## EXERCISE INSTRUCTIONS
Should a line in the entries below contain "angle", return that line.

## DATASET ENTRIES
»»

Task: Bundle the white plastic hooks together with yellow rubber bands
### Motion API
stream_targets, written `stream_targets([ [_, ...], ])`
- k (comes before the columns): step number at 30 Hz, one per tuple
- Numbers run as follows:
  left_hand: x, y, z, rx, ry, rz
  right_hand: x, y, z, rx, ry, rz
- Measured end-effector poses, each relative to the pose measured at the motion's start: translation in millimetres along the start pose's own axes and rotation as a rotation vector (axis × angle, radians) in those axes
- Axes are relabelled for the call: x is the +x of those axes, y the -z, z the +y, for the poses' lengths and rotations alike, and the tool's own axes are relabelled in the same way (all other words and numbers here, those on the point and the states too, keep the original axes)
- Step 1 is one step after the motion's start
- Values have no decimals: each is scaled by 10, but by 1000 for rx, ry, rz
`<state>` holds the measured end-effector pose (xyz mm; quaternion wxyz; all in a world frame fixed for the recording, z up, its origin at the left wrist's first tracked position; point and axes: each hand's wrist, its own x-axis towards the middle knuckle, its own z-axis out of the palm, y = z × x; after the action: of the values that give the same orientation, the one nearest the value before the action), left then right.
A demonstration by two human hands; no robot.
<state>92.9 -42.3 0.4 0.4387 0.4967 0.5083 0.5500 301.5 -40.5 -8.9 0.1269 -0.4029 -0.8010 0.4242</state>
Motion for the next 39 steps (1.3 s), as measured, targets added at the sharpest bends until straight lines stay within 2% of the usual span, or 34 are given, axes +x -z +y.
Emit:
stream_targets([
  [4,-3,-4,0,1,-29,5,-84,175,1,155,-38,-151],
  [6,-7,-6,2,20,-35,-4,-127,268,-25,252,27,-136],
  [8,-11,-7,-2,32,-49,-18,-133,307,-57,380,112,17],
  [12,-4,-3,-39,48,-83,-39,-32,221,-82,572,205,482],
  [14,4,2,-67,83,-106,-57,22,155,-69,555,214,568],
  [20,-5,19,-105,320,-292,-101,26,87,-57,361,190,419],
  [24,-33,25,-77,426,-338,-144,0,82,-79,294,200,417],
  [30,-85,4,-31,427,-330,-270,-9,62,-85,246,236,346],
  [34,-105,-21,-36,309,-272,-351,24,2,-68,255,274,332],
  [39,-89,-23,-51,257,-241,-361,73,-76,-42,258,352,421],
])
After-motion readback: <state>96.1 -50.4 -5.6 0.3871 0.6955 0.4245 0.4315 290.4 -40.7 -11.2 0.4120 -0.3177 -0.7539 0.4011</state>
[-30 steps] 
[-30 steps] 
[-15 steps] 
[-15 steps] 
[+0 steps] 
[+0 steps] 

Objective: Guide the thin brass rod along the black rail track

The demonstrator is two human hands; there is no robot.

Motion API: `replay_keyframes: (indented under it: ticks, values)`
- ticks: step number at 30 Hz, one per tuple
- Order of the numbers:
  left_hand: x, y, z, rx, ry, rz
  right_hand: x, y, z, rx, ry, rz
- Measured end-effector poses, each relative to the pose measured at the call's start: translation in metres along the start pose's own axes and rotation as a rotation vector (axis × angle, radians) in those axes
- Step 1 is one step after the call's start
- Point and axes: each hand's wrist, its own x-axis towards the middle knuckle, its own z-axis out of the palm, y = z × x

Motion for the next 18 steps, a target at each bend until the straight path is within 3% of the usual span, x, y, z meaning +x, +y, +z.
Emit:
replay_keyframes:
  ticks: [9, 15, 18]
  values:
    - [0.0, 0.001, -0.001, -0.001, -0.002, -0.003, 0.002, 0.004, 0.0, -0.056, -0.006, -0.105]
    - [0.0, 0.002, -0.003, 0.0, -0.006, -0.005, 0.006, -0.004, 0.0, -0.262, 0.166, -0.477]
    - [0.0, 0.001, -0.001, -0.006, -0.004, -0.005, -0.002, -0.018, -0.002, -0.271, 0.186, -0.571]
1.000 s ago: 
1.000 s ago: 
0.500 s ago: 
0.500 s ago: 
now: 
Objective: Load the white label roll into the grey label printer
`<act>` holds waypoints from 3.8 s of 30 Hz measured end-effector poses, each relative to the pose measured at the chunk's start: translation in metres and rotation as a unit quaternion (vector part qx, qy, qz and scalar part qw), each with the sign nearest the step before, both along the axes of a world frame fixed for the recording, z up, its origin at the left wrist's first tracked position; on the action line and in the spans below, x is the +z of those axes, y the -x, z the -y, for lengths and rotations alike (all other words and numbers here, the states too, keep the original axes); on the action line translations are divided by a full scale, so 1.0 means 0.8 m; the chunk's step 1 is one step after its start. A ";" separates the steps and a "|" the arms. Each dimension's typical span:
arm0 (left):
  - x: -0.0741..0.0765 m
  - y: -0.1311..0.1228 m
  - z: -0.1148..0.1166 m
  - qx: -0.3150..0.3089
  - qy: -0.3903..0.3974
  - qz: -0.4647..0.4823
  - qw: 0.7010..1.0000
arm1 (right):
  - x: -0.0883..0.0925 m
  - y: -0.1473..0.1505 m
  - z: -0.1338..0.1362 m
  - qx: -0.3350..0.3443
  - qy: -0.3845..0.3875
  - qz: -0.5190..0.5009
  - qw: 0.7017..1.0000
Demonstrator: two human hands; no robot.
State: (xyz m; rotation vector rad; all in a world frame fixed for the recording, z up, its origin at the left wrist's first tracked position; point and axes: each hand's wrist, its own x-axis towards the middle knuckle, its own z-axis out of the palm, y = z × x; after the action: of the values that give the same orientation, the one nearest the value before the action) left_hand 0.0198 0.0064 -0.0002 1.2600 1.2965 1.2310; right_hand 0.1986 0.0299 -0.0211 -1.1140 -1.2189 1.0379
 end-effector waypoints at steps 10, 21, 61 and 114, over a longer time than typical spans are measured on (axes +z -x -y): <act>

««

## TASK ANSWER
- Measured end-effector poses, each relative to the pose measured at the motion's start: translation in millimetres along the start pose's own axes and rotation as a rotation vector (axis × angle, radians) in those axes
- Measured end-effector poses, each relative to the pose measured at the call's start: translation in metres along the start pose's own axes and rotation as a rotation vector (axis × angle, radians) in those axes

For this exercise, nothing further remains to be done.